|Title||Comparative analysis of MAMP-induced calcium influx in arabidopsis seedlings and protoplasts|
|Author(s)||Maintz, Jens; Cavdar, Meltem; Tamborski, Janina; Kwaaitaal, Mark; Huisman, Rik; Meesters, Christian; Kombrink, Erich; Panstruga, Ralph|
|Source||Plant and Cell Physiology 55 (2014)10. - ISSN 0032-0781 - p. 1813 - 1825.|
|Department(s)||Laboratory of Molecular Biology|
|Publication type||Refereed Article in a scientific journal|
|Keyword(s)||Aequorin - Arabidopsis thaliana - Calcium signature - Elicitor - flg22 - Lanthanum chloride - Mesophyll protoplasts - Staurosporine - Transfection|
Rapid transient elevation of cytoplasmic calcium (Ca2+) levels in plant cells is an early signaling event triggered by many environmental cues including abiotic and biotic stresses. Cellular Ca2+ levels and their alterations can be monitored by genetically encoded reporter systems such as the bioluminescent protein, aequorin. Employment of proteinaceous Ca2+ sensors is usually performed in transgenic lines that constitutively express the reporter construct. Such settings limit the usage of these Ca2+ biosensors to particular reporter variants and plant genetic backgrounds, which can be a severe constraint in genetic pathway analysis.
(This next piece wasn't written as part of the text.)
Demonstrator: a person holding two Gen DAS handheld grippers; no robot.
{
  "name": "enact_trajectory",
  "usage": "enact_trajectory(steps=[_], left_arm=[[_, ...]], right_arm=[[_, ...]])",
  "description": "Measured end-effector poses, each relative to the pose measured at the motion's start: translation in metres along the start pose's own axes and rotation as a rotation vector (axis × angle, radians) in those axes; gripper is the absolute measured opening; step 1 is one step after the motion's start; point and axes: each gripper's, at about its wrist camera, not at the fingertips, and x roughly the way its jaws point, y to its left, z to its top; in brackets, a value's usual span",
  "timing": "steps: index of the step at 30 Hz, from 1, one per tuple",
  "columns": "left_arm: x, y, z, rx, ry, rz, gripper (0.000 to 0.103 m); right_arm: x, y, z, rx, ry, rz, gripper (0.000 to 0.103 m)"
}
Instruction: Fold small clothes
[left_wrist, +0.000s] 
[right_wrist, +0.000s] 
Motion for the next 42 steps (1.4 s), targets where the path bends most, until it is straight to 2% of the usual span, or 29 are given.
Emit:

Here we systematically explored the potential of Arabidopsis thaliana leaf mesophyll protoplasts, either derived from a transgenic apoaequorin-expressing line or transfected with apoaequorin reporter constructs, as a complementary biological resource to monitor cytoplasmic changes of Ca2+ levels in response to various biotic stress elicitors. We tested a range of endogenous and pathogenderived elicitors in seedlings and protoplasts of the corresponding apoaequorin-expressing reporter line. We found that the protoplast system largely reflects the Ca2+ signatures seen in intact transgenic seedlings. Results of inhibitor experiments including the calculation of IC50 values indicated that the protoplast system is also suitable for pharmacological studies. Moreover, analyses of Ca2+signatures in mutant backgrounds, genetic complementation of the mutant phenotypes and expression of sensor variants targeted to different subcellular localizations can be readily performed. Thus, in addition to the prevalent use of seedlings, the leaf mesophyll protoplast setup represents a versatile and convenient tool for the analysis of Ca2+ signaling pathways in plant cells.